▶ Work instructions: The only thing to send back is the number of lines below that hold the string "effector".

▶ Supplied data:

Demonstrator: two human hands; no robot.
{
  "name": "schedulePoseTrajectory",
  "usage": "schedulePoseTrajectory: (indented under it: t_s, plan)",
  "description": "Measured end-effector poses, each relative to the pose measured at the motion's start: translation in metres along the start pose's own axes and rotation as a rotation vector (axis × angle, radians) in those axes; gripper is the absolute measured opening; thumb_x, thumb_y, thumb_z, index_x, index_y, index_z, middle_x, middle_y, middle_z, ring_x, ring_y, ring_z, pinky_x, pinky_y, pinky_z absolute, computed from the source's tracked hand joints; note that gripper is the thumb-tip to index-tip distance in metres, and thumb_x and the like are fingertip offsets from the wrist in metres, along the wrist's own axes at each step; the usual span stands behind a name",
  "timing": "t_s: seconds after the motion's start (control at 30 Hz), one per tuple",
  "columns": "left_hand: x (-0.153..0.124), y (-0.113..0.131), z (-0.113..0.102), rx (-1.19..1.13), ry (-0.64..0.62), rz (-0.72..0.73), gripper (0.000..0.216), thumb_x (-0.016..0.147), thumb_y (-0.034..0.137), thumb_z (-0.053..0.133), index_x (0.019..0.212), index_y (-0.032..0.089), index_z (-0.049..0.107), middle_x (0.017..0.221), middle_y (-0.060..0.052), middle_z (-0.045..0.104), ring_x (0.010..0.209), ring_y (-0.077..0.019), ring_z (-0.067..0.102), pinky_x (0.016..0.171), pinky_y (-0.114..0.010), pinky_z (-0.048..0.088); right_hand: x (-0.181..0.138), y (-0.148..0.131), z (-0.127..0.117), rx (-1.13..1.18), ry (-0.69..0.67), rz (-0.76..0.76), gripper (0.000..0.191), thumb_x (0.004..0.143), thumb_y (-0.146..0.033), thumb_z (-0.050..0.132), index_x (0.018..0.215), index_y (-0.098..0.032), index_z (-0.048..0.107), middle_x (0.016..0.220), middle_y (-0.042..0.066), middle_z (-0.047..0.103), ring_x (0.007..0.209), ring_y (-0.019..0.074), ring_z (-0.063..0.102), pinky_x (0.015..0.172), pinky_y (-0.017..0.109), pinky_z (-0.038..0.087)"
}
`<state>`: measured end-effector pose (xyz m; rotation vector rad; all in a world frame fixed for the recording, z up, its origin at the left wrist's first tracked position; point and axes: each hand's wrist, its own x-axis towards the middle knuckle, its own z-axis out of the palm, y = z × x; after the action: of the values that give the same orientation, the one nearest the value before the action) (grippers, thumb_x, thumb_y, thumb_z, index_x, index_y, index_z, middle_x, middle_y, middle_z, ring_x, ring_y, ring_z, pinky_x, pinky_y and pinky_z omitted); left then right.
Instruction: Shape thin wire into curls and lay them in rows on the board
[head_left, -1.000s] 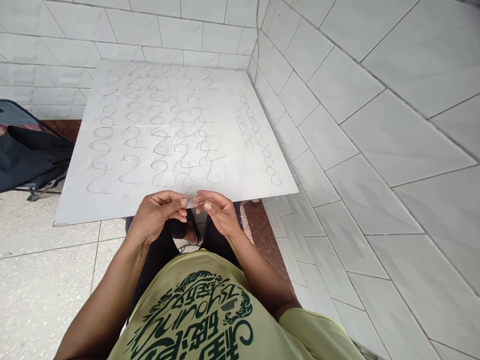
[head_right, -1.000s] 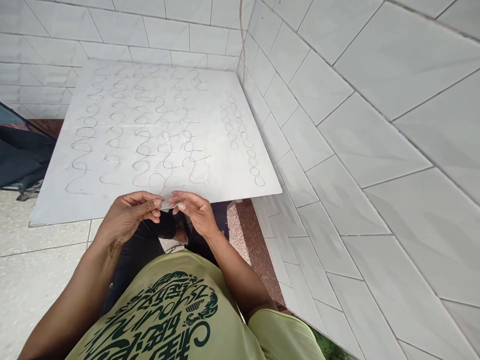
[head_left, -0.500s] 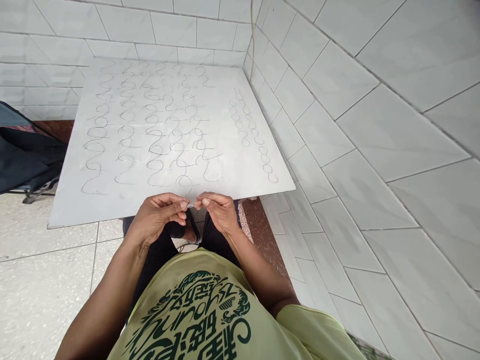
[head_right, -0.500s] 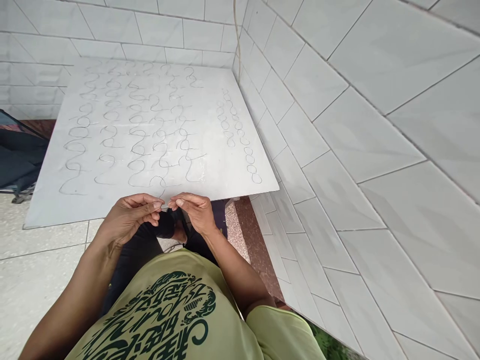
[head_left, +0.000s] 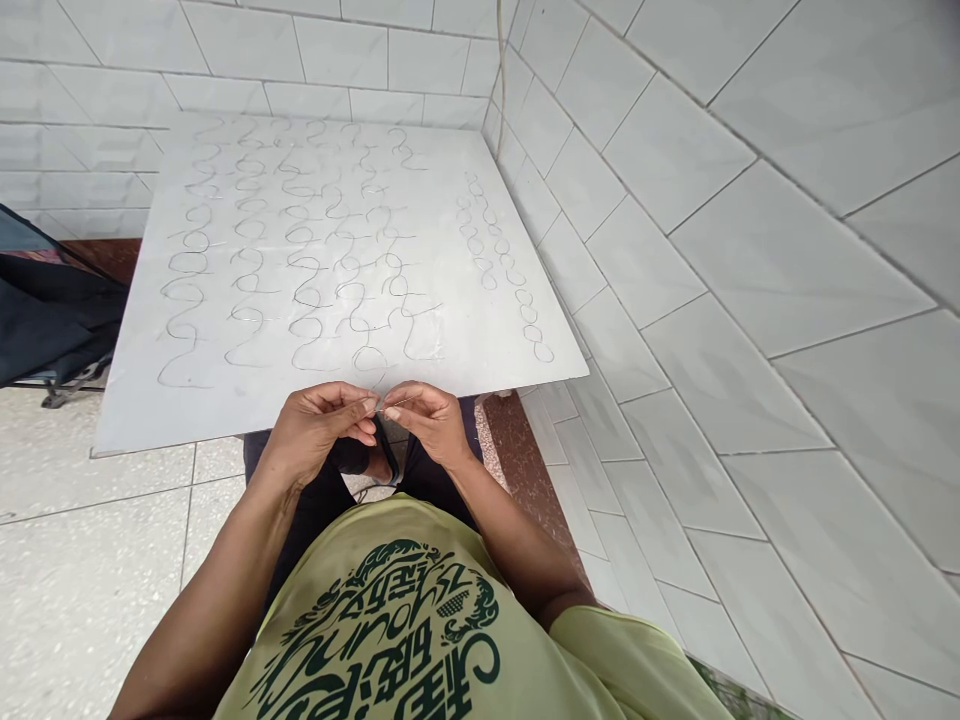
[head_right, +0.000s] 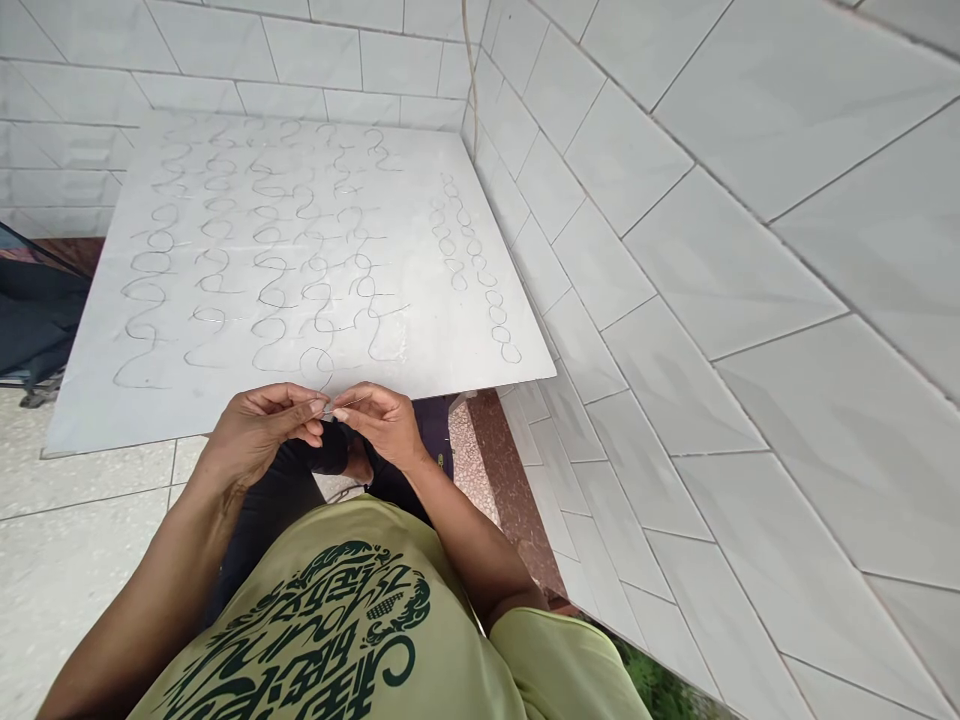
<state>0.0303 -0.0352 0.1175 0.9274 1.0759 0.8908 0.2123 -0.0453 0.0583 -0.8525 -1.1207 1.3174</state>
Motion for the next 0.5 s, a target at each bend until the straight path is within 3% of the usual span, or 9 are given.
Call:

▶ Problem solution: 2